┌─ Records for the task

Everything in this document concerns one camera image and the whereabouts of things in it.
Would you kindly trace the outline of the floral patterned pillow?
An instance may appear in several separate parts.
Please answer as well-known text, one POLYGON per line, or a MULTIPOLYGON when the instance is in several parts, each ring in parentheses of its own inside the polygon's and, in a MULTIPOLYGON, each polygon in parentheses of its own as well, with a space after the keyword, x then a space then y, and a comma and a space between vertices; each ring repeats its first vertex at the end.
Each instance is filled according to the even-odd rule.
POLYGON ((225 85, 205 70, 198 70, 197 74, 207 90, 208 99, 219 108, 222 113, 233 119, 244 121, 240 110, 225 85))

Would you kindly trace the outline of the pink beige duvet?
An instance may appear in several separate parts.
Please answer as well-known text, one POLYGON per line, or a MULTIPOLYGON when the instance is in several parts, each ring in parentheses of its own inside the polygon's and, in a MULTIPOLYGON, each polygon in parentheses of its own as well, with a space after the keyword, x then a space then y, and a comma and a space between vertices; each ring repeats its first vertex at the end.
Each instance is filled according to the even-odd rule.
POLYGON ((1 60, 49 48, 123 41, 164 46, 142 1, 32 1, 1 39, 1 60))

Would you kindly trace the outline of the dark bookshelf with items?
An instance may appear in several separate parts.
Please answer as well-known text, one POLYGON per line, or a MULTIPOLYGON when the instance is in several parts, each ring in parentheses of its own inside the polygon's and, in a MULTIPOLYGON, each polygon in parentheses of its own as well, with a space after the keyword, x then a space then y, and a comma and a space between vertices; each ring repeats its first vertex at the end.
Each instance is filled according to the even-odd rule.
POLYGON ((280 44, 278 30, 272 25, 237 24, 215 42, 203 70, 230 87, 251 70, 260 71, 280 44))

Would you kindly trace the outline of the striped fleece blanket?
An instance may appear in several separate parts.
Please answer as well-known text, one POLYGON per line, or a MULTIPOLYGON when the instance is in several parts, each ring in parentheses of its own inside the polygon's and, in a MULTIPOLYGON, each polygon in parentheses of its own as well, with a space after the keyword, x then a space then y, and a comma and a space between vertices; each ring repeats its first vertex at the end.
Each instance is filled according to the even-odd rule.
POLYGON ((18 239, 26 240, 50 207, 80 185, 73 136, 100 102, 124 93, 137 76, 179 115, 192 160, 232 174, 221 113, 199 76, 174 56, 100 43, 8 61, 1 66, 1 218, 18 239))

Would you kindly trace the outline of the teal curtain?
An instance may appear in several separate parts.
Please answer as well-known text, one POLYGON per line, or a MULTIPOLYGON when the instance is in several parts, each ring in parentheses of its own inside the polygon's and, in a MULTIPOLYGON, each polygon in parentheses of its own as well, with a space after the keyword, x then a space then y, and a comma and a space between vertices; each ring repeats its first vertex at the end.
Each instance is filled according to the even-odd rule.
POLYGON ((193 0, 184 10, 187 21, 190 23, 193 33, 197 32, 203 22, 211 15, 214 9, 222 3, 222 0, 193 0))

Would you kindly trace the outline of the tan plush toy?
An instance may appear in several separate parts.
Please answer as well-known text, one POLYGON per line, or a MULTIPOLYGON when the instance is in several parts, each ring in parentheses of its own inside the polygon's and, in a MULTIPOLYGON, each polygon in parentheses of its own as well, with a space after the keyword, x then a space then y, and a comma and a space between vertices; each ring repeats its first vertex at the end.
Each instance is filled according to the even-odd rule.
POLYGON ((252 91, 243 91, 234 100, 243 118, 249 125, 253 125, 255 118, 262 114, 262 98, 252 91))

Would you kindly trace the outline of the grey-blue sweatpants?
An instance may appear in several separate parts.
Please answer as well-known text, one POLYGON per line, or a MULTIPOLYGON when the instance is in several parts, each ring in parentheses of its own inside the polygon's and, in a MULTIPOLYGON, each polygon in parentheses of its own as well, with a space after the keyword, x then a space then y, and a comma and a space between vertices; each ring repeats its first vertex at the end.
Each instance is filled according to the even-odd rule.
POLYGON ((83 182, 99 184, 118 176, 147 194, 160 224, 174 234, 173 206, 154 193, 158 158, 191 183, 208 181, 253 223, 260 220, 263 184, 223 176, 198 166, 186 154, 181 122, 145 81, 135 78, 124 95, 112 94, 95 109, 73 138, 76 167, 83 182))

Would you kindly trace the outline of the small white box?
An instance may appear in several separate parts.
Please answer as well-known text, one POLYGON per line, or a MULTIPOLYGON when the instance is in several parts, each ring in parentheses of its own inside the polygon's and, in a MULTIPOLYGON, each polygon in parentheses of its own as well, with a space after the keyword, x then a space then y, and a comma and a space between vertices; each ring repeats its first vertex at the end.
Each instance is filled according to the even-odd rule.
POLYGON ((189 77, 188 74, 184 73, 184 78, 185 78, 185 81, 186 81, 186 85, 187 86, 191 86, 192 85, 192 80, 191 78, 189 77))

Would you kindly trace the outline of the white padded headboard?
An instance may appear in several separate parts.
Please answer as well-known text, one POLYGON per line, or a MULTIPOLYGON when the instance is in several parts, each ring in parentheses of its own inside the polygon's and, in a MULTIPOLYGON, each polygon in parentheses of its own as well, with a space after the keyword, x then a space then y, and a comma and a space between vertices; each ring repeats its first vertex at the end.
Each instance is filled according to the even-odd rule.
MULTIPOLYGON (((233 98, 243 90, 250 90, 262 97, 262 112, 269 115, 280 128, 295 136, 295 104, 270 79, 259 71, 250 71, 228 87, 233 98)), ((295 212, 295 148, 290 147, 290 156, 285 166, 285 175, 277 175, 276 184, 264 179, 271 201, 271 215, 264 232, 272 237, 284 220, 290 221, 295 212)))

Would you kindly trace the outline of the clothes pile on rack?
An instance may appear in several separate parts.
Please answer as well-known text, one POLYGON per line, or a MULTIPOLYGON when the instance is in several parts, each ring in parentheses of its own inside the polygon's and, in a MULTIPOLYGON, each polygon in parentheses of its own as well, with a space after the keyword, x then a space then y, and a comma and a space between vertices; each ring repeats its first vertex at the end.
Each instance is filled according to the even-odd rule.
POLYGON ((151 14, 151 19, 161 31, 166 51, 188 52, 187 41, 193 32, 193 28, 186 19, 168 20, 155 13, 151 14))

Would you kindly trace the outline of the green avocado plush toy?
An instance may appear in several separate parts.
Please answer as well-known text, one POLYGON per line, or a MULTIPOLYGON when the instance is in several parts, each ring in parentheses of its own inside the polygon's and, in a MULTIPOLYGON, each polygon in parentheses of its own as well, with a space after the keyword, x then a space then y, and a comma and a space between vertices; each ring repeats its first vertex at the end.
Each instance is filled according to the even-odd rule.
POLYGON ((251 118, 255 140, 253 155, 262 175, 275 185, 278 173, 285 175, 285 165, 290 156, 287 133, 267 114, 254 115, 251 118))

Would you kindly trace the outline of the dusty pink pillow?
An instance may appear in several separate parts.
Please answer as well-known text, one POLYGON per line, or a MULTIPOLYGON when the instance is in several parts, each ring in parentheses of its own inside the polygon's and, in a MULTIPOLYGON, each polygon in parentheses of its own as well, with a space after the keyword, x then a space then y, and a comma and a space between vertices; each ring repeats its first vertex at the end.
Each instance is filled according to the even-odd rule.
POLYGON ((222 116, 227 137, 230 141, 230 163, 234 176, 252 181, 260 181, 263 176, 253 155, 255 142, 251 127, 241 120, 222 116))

└─

Exercise instructions - Print the data again exactly.

Answer for the task -
Everything in this document concerns one camera image and the whereabouts of things in it.
Would you kindly trace the outline of the floral patterned pillow?
An instance may appear in several separate parts.
Please answer as well-known text, one POLYGON per line, or a MULTIPOLYGON when the instance is in several parts, each ring in parentheses of its own inside the polygon's and, in a MULTIPOLYGON, each polygon in parentheses of its own as well, with a space after the keyword, x then a space then y, and a comma and a space between vertices; each ring repeats its first vertex at the end.
Each instance is filled according to the even-odd rule.
POLYGON ((225 85, 205 70, 198 70, 197 74, 207 90, 208 99, 219 108, 222 113, 233 119, 244 121, 240 110, 225 85))

Would you kindly trace the outline of the pink beige duvet?
An instance may appear in several separate parts.
Please answer as well-known text, one POLYGON per line, or a MULTIPOLYGON when the instance is in several parts, each ring in parentheses of its own inside the polygon's and, in a MULTIPOLYGON, each polygon in parentheses of its own as well, with a space after the keyword, x then a space then y, and a comma and a space between vertices; each ring repeats its first vertex at the end.
Each instance is filled according to the even-odd rule.
POLYGON ((1 60, 49 48, 123 41, 164 46, 142 1, 32 1, 1 39, 1 60))

Would you kindly trace the outline of the dark bookshelf with items?
An instance may appear in several separate parts.
Please answer as well-known text, one POLYGON per line, or a MULTIPOLYGON when the instance is in several parts, each ring in parentheses of its own inside the polygon's and, in a MULTIPOLYGON, each polygon in parentheses of its own as well, with a space after the keyword, x then a space then y, and a comma and a space between vertices; each ring repeats its first vertex at the end.
Each instance is filled according to the even-odd rule.
POLYGON ((280 44, 278 30, 272 25, 237 24, 215 42, 203 70, 230 87, 251 70, 260 71, 280 44))

Would you kindly trace the outline of the striped fleece blanket?
An instance may appear in several separate parts.
Please answer as well-known text, one POLYGON per line, or a MULTIPOLYGON when the instance is in several parts, each ring in parentheses of its own inside the polygon's and, in a MULTIPOLYGON, each polygon in parentheses of its own as well, with a space after the keyword, x then a space then y, and a comma and a space between vertices; each ring repeats its first vertex at the end.
Each instance is filled according to the even-odd rule.
POLYGON ((18 239, 26 240, 50 207, 80 185, 73 136, 100 102, 124 93, 137 76, 179 115, 192 160, 232 174, 221 113, 199 76, 174 56, 100 43, 8 61, 1 66, 1 218, 18 239))

Would you kindly trace the outline of the teal curtain?
An instance may appear in several separate parts.
Please answer as well-known text, one POLYGON per line, or a MULTIPOLYGON when the instance is in several parts, each ring in parentheses of its own inside the polygon's and, in a MULTIPOLYGON, each polygon in parentheses of its own as well, with a space after the keyword, x then a space then y, and a comma and a space between vertices; each ring repeats its first vertex at the end.
Each instance is filled according to the even-odd rule.
POLYGON ((193 0, 184 10, 187 21, 190 23, 193 33, 197 32, 203 22, 211 15, 214 9, 222 3, 222 0, 193 0))

Would you kindly trace the outline of the tan plush toy?
An instance may appear in several separate parts.
Please answer as well-known text, one POLYGON per line, or a MULTIPOLYGON when the instance is in several parts, each ring in parentheses of its own inside the polygon's and, in a MULTIPOLYGON, each polygon in parentheses of its own as well, with a space after the keyword, x then a space then y, and a comma and a space between vertices; each ring repeats its first vertex at the end.
Each instance is filled according to the even-odd rule.
POLYGON ((252 91, 243 91, 234 100, 243 118, 249 125, 253 125, 255 118, 262 114, 262 98, 252 91))

Would you kindly trace the outline of the grey-blue sweatpants?
An instance may appear in several separate parts.
Please answer as well-known text, one POLYGON per line, or a MULTIPOLYGON when the instance is in several parts, each ring in parentheses of its own inside the polygon's and, in a MULTIPOLYGON, each polygon in parentheses of its own as well, with a space after the keyword, x then a space then y, and a comma and a space between vertices; each ring repeats its first vertex at the end.
Each instance is filled according to the even-odd rule.
POLYGON ((83 182, 99 184, 118 176, 147 194, 160 224, 174 234, 173 206, 154 193, 158 158, 191 183, 208 181, 253 223, 260 220, 263 184, 223 176, 198 166, 186 154, 181 122, 145 81, 135 78, 124 95, 112 94, 95 109, 73 138, 76 167, 83 182))

Would you kindly trace the outline of the small white box?
An instance may appear in several separate parts.
Please answer as well-known text, one POLYGON per line, or a MULTIPOLYGON when the instance is in several parts, each ring in parentheses of its own inside the polygon's and, in a MULTIPOLYGON, each polygon in parentheses of its own as well, with a space after the keyword, x then a space then y, and a comma and a space between vertices; each ring repeats its first vertex at the end.
Each instance is filled according to the even-odd rule.
POLYGON ((189 77, 188 74, 184 73, 184 78, 185 78, 185 81, 186 81, 186 85, 187 86, 191 86, 192 85, 192 80, 191 78, 189 77))

Would you kindly trace the outline of the white padded headboard?
An instance may appear in several separate parts.
Please answer as well-known text, one POLYGON per line, or a MULTIPOLYGON when the instance is in several parts, each ring in parentheses of its own inside the polygon's and, in a MULTIPOLYGON, each polygon in parentheses of its own as well, with a space after the keyword, x then a space then y, and a comma and a space between vertices; each ring repeats its first vertex at the end.
Each instance is filled according to the even-odd rule.
MULTIPOLYGON (((233 98, 243 90, 250 90, 262 97, 262 112, 269 115, 280 128, 295 136, 295 104, 270 79, 259 71, 250 71, 228 87, 233 98)), ((295 212, 295 148, 290 147, 290 156, 285 166, 285 175, 277 175, 276 184, 264 179, 271 201, 271 215, 264 232, 272 237, 284 220, 290 221, 295 212)))

Would you kindly trace the outline of the clothes pile on rack?
An instance may appear in several separate parts.
Please answer as well-known text, one POLYGON per line, or a MULTIPOLYGON when the instance is in several parts, each ring in parentheses of its own inside the polygon's and, in a MULTIPOLYGON, each polygon in parentheses of its own as well, with a space after the keyword, x then a space then y, and a comma and a space between vertices; each ring repeats its first vertex at the end.
Each instance is filled according to the even-odd rule.
POLYGON ((151 14, 151 19, 161 31, 166 51, 188 52, 187 41, 193 32, 193 28, 186 19, 168 20, 155 13, 151 14))

Would you kindly trace the outline of the green avocado plush toy?
An instance may appear in several separate parts.
Please answer as well-known text, one POLYGON per line, or a MULTIPOLYGON when the instance is in several parts, each ring in parentheses of its own inside the polygon's and, in a MULTIPOLYGON, each polygon in parentheses of its own as well, with a space after the keyword, x then a space then y, and a comma and a space between vertices; each ring repeats its first vertex at the end.
Each instance is filled according to the even-odd rule.
POLYGON ((251 118, 255 140, 253 155, 262 175, 275 185, 278 173, 285 175, 285 165, 290 156, 287 133, 267 114, 254 115, 251 118))

Would you kindly trace the outline of the dusty pink pillow?
An instance may appear in several separate parts.
Please answer as well-known text, one POLYGON per line, or a MULTIPOLYGON when the instance is in several parts, each ring in parentheses of its own inside the polygon's and, in a MULTIPOLYGON, each polygon in parentheses of its own as well, with a space after the keyword, x then a space then y, and a comma and a space between vertices; each ring repeats its first vertex at the end.
Each instance is filled according to the even-odd rule.
POLYGON ((222 116, 227 137, 230 141, 230 163, 234 176, 252 181, 260 181, 263 176, 253 155, 255 142, 251 127, 241 120, 222 116))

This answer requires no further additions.